■ WORK ORDER: Report each line of the data below in which "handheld" appears.

Extracted records:
--- START ---
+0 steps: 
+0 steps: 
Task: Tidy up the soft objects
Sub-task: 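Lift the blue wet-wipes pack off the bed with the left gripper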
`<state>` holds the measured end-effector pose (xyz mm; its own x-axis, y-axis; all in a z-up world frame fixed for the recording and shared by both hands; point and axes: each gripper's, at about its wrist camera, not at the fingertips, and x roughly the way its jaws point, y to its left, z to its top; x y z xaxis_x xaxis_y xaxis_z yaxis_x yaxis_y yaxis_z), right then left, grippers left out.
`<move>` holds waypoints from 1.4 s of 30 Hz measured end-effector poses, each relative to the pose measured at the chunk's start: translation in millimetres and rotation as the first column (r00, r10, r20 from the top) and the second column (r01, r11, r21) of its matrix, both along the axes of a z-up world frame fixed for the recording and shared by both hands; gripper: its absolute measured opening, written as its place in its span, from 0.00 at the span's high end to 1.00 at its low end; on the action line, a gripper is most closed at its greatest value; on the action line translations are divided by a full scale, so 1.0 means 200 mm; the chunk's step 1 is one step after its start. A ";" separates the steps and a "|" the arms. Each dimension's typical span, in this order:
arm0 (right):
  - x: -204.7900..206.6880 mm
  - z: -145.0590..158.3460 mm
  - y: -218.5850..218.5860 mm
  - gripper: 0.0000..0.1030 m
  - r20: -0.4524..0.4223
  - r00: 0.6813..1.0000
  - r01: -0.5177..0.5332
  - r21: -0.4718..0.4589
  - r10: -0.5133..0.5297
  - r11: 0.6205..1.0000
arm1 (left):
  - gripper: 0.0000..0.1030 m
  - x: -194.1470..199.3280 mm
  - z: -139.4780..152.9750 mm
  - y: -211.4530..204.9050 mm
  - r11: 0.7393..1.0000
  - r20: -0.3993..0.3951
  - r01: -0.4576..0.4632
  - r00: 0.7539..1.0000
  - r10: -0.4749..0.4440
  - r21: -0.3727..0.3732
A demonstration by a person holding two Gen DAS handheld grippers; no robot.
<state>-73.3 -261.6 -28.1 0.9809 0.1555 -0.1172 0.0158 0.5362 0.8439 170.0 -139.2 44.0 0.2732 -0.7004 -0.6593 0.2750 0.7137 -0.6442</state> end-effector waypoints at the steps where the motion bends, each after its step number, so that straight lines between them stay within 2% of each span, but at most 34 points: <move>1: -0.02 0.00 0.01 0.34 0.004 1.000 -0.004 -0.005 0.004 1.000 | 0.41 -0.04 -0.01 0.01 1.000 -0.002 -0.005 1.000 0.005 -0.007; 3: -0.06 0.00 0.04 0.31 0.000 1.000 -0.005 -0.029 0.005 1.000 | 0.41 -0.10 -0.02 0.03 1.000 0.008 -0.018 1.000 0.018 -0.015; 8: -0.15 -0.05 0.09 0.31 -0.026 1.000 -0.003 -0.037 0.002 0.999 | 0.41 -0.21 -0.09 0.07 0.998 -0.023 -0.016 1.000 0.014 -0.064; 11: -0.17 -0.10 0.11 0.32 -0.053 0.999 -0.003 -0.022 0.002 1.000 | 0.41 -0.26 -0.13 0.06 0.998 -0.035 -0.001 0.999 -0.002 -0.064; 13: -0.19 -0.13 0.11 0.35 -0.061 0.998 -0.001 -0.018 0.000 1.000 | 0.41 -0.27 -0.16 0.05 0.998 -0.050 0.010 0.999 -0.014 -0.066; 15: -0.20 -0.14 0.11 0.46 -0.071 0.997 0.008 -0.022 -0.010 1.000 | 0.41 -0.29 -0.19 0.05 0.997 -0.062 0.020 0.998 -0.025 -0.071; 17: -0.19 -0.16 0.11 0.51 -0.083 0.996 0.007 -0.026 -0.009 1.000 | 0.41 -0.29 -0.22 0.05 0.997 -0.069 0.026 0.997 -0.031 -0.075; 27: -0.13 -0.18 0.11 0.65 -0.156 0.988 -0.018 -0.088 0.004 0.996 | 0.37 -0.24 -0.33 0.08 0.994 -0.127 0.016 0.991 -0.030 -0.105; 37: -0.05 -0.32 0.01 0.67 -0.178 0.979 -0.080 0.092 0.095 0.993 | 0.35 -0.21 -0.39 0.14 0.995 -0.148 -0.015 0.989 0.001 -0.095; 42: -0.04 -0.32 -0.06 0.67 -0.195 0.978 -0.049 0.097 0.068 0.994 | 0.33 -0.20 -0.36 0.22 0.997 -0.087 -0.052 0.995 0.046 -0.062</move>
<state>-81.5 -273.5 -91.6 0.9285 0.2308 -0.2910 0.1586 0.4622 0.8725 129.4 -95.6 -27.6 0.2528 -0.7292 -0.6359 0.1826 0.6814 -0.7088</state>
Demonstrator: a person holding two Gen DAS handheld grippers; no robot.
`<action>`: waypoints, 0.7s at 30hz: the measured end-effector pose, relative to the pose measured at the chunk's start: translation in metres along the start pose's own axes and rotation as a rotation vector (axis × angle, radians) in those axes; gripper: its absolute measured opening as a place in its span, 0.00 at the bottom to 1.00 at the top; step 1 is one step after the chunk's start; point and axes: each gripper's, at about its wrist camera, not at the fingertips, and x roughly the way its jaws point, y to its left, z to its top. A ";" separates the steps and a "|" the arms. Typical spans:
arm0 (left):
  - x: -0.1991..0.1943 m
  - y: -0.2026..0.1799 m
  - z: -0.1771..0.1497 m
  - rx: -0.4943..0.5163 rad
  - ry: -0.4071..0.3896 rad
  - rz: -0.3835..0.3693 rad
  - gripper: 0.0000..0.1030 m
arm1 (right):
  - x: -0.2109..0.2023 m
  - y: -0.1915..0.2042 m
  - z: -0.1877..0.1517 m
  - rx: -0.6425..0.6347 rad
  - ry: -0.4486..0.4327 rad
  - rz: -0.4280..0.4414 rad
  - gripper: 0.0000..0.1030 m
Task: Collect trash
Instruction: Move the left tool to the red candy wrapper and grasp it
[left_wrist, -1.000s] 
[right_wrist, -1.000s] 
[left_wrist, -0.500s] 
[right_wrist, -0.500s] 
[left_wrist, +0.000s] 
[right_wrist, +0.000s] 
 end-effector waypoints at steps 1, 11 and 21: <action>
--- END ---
■ EXERCISE RESULT:
A demonstration by a person holding two Gen DAS handheld grippers; no robot.
Demonstrator: a person holding two Gen DAS handheld grippers; no robot.

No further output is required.